Sylvie allowed herself a momentary reflection on Manhattan, that city that had etched itself onto her soul over the past twenty-three years.
But she said, “I think Manhattan was done with me. I don’t think I was ready to accept that. Maybe I would have dwelled in that city, all by myself, nursing broken heart after broken heart for a whole lot longer.”
Maybe Mike knew it was done with me, too, she thought. She could only think of him fondly, now—like a man who’d helped her get from one place to the next in her journey.
“But Graham saved you from all that,” Stella said.
“I think you saved yourself,” Hilary said with a crooked smile. “Graham had nothing to do with it.”
“I had to be able to accept what he was offering,” Sylvie said thoughtfully, remembering Graham's look of earnest and open love when they’d gone to Alabama. “I think it took more strength than I realized it would.”
The Salt Sisters nodded in understanding. They told stories of their own lost loves and their fights for acceptance. Sylvie felt protected and warm.
Later, when Sylvie updated the Salt Sisters on her mother’s diaries, they echoed her worry.

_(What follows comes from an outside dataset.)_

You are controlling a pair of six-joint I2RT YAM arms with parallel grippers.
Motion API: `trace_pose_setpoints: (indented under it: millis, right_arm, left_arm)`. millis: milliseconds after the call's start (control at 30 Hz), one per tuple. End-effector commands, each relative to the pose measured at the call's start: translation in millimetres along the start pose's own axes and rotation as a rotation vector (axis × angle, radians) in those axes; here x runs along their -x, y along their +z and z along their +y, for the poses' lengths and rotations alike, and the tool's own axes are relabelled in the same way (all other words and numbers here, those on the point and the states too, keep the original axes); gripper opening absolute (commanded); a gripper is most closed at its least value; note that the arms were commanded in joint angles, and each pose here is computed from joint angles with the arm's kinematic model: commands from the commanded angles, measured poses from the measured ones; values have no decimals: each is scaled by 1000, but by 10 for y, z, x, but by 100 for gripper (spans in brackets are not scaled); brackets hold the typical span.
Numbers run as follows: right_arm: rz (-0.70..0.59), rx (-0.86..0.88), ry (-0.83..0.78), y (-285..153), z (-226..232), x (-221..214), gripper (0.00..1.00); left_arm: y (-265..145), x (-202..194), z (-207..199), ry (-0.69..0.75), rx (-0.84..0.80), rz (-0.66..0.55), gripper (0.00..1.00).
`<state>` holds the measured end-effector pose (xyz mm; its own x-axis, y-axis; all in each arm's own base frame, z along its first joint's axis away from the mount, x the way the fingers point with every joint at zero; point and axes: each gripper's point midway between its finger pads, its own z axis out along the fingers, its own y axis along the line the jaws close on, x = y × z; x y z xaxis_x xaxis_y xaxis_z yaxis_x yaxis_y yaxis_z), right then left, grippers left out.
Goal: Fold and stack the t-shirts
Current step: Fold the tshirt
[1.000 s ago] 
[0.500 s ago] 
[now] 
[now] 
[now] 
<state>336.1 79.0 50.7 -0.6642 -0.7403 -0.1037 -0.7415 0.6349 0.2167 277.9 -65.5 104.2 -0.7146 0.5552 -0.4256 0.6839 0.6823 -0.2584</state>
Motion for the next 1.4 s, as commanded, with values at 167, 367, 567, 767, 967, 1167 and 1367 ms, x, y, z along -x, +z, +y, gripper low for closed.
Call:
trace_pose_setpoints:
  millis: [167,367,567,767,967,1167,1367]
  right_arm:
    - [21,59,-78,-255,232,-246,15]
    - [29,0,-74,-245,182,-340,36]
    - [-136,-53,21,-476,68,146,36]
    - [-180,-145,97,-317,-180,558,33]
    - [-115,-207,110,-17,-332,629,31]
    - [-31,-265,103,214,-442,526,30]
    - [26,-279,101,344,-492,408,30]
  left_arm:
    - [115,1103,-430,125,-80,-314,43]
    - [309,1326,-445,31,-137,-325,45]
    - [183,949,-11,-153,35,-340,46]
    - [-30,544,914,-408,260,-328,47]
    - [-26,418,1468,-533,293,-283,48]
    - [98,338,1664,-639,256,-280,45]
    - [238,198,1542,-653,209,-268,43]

But the first thing Rose said was, “You can’t blame yourself for what happened. You can’t blame yourself for the fact that she didn’t get help.”
“It sounds like she was really sick,” Stella said. “She went from fertility issues to her husband having cancer to dealing with his death. She was young.”
“And it was the eighties,” Hilary agreed. “We didn’t know enough about mental health back then.”
They were quiet for a moment, considering how Sarah’s generation had failed her.
“I need to keep reading them,” Sylvie said finally. “But I’m terrified of what else they’ll show me.”
But the Salt Sisters agreed that she could handle it if she really wanted to know.